La quatrième génération de dirigeants
Les intérêts de cette couche sociale sont exprimés
par les décrets du CNPC.
Cependant, dans le même temps, le régime de Pékin
a montré qu'il avait
conscience des immenses antagonismes qui ont été
construits durant les 25
dernières années.
Même le New York Times a avertit, le 29 Février,
que la classe dirigeante
chinoise devait apprendre de l'Histoire que "des inégalités
extrêmes ont
tendance a nourrir les révolutions".
Le Times écrivit : "La mesure la plus récente
par laquelle les sociologues
jugent l'inégalité de répartition des richesses
dans un pays montrent que la
Chine est plus inégale, par exemple, que les Etats Unis,
que le Japon, que la
Corée du Sud ou encore que l'Inde. En fait, les niveaux
de cette inégalité
sont proches de ceux de la Chine à la fin des années
40, quand les
Communistes, avec l'aide des pauvres, renversa le gouvernement
nationaliste."
La nouvelle direction de Hu et de Wen cherche à étayer
la crédibilité du
régime avec des mesures nettement populistes visant à
donner à ce régime un
aspect libéral et même démocratique. Dans
ce contexte, une garantie des
"droits de l'homme" a été ajouté
à l'article 33 de la constitution.
Dans une posture de prise en considération des masses chinoises,
la plupart
des leaders passèrent le réveillon pour la nouvelle
année lunaire dans les
maisons de paysans pauvres. Au cours de l'année dernière,
ils ont fait
des visites inédites aux mineurs, aux malades du SIDA ainsi
qu'à d'autres
couches "défavorisées".
D'autres tentatives ont été conduites pour atténuer
le sentiment très répandu
que le gouvernement est corrompu et bureaucratique. La réunion
annuelle
traditionnelle, mais réservée aux dirigeants du
Parti, au luxueux palais
d'été de Beidaihe a ainsi été abolie.
Les transcriptions des réunions du
Politburo, ainsi que des ordres du jour, ont été
rendu accessible au public.
Hu profita de l'épidémie de SARS de l'année
dernière pour présenter son
nouveau commandement comme un fervent supporter de "l'ouverture"
et de
"l'honnêteté" des officiels de l'état
ainsi que des médias contrôles par
l'état.
Une lettre a même été présenté
au CNPC, lettre qui appelait à la
ré-examination de la condamnation par le PCC des protestations
de Mai-Juin
1989 de la place Tiananmen - manifestations jusqu'alors considérées
comme
"contre-révolutionnaires". La lettre, signée
par un ancien chirurgien
militaire Jiang Yangyong - celui qui le premier fit état
de l'épidémie de
SARS en Chine en Mars dernier - fut envoyée à la
fois au comité permanent du
CNPC et au comité central du PCC.
Le budget et le bilan du Premier Ministre Wen Jiabao, présenté
au CNPC,
continua avec la même posture "réformiste"

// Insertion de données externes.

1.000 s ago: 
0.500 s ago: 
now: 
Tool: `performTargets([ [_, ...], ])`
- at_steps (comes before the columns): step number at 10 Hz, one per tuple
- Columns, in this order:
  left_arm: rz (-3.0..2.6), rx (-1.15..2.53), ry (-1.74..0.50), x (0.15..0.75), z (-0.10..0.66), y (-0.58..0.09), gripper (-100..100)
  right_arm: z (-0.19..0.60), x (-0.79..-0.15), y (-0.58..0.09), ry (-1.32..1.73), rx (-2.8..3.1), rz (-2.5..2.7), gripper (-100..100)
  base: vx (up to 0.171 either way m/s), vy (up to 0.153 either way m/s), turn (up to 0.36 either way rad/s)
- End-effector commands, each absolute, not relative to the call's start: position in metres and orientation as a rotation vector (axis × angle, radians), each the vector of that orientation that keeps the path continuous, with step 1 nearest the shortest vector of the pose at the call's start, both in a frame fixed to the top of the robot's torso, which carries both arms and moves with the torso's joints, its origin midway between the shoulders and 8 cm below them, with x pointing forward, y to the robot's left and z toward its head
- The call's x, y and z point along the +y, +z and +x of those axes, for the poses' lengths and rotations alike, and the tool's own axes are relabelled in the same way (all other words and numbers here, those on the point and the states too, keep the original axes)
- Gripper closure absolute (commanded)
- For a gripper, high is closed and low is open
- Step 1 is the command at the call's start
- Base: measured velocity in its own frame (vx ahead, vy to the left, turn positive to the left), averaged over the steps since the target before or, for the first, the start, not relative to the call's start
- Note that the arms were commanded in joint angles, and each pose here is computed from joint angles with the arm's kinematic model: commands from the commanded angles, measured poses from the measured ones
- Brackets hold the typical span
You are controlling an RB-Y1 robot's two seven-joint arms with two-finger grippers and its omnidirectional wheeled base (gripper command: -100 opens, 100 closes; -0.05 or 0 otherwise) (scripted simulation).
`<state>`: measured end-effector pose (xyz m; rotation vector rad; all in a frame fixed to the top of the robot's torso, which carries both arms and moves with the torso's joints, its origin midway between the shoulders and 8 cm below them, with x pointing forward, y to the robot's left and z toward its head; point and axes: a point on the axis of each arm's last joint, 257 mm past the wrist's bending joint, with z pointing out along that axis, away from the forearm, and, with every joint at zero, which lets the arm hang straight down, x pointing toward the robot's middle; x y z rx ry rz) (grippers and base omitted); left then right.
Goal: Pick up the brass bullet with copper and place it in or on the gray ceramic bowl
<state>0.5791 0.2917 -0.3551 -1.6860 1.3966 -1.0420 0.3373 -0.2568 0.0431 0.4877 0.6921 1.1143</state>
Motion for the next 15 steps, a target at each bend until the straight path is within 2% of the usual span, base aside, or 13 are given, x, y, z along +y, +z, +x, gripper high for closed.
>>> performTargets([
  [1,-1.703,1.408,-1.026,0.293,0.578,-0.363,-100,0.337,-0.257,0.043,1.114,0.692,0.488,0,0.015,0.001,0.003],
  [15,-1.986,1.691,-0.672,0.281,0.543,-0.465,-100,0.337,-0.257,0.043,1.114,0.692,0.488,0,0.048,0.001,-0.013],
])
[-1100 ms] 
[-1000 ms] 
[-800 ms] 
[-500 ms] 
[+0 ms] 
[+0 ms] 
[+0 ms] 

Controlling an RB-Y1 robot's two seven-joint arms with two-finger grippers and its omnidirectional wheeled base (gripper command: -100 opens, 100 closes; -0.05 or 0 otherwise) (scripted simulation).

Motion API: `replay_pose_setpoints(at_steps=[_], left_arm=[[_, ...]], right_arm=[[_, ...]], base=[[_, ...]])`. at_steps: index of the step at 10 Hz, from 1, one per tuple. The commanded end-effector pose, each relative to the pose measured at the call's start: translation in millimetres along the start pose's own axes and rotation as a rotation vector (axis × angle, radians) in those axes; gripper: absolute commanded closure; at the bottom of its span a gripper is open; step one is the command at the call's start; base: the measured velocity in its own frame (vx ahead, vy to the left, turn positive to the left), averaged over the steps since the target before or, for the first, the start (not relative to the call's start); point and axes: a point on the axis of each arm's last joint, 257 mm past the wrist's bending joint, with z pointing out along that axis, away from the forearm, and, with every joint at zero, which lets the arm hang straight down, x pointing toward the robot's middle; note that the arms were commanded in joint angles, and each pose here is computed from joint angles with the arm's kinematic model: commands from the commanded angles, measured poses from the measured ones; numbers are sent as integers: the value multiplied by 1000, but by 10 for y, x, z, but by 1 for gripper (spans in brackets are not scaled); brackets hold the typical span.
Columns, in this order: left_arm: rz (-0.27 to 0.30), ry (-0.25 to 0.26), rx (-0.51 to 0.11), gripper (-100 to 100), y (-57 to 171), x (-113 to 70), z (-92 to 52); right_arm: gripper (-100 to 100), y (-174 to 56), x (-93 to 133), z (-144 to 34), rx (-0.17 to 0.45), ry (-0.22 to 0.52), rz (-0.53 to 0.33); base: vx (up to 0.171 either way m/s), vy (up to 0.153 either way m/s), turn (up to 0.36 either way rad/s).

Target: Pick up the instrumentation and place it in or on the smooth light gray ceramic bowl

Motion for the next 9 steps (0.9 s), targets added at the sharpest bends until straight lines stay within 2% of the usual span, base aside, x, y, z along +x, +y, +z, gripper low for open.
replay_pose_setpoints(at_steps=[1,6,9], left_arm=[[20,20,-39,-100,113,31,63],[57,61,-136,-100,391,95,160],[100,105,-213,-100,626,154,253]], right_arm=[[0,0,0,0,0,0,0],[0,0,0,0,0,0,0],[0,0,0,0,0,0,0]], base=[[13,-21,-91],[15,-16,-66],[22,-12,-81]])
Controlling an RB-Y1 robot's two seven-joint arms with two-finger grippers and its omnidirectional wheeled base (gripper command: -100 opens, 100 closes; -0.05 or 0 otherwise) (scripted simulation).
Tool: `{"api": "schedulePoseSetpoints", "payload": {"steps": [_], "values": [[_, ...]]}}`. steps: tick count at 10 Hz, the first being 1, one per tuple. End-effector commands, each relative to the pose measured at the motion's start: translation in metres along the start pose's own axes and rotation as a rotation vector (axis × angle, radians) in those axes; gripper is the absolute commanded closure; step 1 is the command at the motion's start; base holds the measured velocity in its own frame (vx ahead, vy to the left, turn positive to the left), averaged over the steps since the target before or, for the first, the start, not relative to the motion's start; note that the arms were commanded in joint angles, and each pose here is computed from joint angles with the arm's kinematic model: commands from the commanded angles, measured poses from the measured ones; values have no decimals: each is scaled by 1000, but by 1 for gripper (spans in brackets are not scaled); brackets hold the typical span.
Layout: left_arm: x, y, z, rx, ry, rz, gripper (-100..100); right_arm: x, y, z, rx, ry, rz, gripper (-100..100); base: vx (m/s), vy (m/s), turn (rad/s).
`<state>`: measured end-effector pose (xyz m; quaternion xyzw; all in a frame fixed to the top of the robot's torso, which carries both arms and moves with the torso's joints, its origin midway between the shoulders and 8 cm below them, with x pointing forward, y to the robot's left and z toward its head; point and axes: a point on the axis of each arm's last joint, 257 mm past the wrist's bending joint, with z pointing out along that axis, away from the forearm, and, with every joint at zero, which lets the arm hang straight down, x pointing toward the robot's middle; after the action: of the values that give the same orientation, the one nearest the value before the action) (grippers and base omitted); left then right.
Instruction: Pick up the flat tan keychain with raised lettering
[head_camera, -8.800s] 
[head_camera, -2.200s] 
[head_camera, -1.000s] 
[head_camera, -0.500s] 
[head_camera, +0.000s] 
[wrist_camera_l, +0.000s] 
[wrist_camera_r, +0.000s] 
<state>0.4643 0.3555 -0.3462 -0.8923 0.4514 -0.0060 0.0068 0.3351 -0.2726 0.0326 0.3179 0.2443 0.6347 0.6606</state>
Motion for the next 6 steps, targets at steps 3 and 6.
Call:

de la nouvelle direction. Avec un
changement notable par rapport au langage des précédents
rapports, qui était
souvent stigmatisés comme "élitistes"
et accordant plus d'importance à la
"croissance économique" qu'aux considérations
sociales, Wen décrivit les
politiques de son gouvernement comme une stratégie du "peuple
d'abord" afin
de "compenser" la restructuration économique
avec un "développement social" à
long terme.
Alors que le revenu par habitant en Chine a dépassé
l'an dernier la barre des
1000 $ US, le rapport de Wen se focalise sur les aspects des inégalités
sociales croissantes du pays, tels que le déclin des revenus
ruraux et la
disparité entre riches et pauvres.
Wen déclara lors d'une conférence de presse le 14
Mars que l'économie chinoise
est à une jonction critique : "Des problèmes
profonds et des déséquilibres
dans l'économie au cours des années n'ont pas été
résolus fondamentalement...
Si nous échouons à gérer convenablement la
situation, les reculs de
l'économie seront inévitables."
Malgré 9,1 % de croissance économique l'année
dernière, le taux officiel de
chômage s'est élevé de 4,3 % à 4,7
%. Zheng Silin, un ministre du
gouvernement, déclara le 9 Mars lors d'une conférence
de presse au CNPC qu'au
moins neuf millions de nouveaux postes devaient être créés
pour simplement
maintenir le niveau actuel du chômage, car 24 millions de
nouveaux
travailleurs sont attendus sur le marché du travail.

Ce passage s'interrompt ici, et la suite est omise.